Почти целую неделю непрерывно льются потоки слов. 7 x 24 = 168 часов словоизлияний. Кто-то сказал: «В 89-м году взяли Бастилию, в 68-м взяли Слово».
Но теперь мы считаем такой приказ возмутительным! Ведь мы защищаем свое имущество! И все же мы выполняем его. После обеда уходим, но в двадцать два часа — это почти животный инстинкт — возвращаемся, чтобы и дальше охранять костюмы, реквизит, нашу трудовую жизнь. Трудно даже вообразить себе, в каком состоянии мы находимся.
— Министр просит, чтобы вы под свою ответственность потребовали отключить в театре электричество, а также телефон.
— А кровь? А здание? А раненые, даже мертвые? Тоже под мою ответственность?
Я отказываюсь наотрез. С присущей мне прямотой, разгорячась и возмущаясь, будучи не в силах контролировать собственные слова, я добавляю:
— Когда мне что-то надо сделать, я делаю сам, а не чужими руками. На площади Пигаль это называется: заставить нести шляпу. Я с возмущением отказываюсь.
— Повторите.
— Я с возмущением отказываюсь.
«Министр осуждает действия Жана-Луи Барро», а дальше лаконичную заметку, продиктованную начальником секретариата Мальро.

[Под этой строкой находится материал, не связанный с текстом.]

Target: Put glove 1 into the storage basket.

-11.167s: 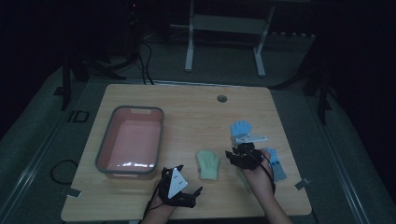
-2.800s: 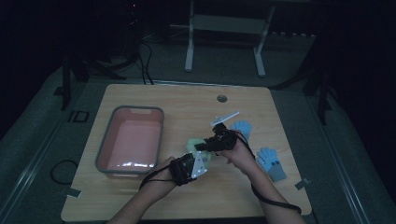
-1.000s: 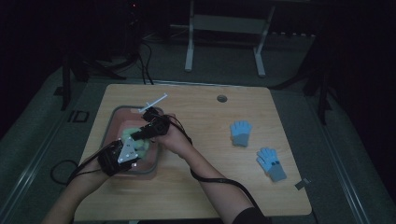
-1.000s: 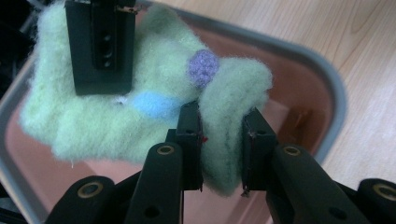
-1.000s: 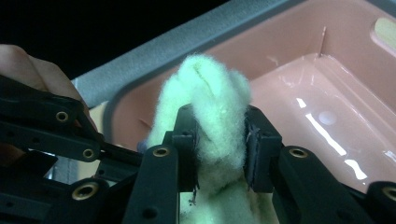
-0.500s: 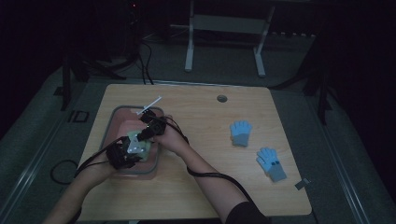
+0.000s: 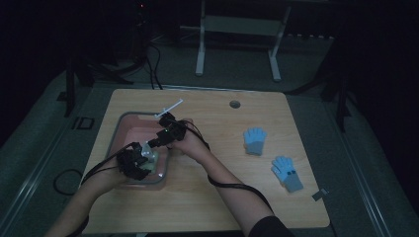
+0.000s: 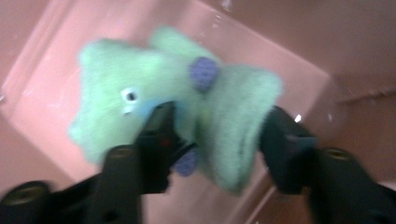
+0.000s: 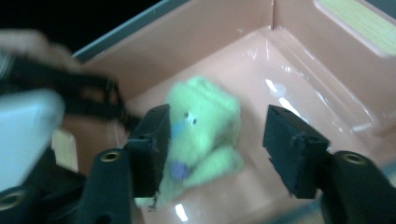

Меня даже не сочли нужным уведомить об этом.
«На «Реформа — да, карнавальная маска — нет!» я отвечаю: «Служитель — да, слуга — нет!» Взять меня мертвой хваткой они не смогли.
Теперь министру оставалось одно из двух: либо отказаться от своего неодобрения, либо отстранить меня от исполняемых обязанностей.
Поди догадайся, что оказалось возможным третье: гробовое молчание.
Короче, все осталось без перемен.
Андре Мальро упорно продолжал молчать. Это стало для меня сущей пыткой — я ожидал, что молчание будет прервано, однако ничего подобного не произошло.
Со своей стороны, мы продолжали караулить наше имущество. Мы уже толком не знали, кто студенты, а кто нет, и были ли эти другие элементы крайне левыми, крайне правыми или из полиции82
. (Не забудьте, что мы добровольно передали государству декорации и реквизит девятнадцати постановок!) Короче: двадцать лет работы осквернены, изничтожены, сведены на нет.Признаюсь в своей слабости — на этот раз я разразился слезами. Я твердил: все пошло прахом! Почему? Ничего не осталось!
Бесполезно! Кошмар! Какая ненависть! Все впустую! Поруганная работа и эта ненависть, проявлявшаяся в такой мерзкой форме (вся эта каша была полна экскрементами), задели меня больше всего остального.
Быть может, из инстинкта самосохранения я, словно цепляясь за якорь спасения, набросился на четвертый вариант «моего «Рабле».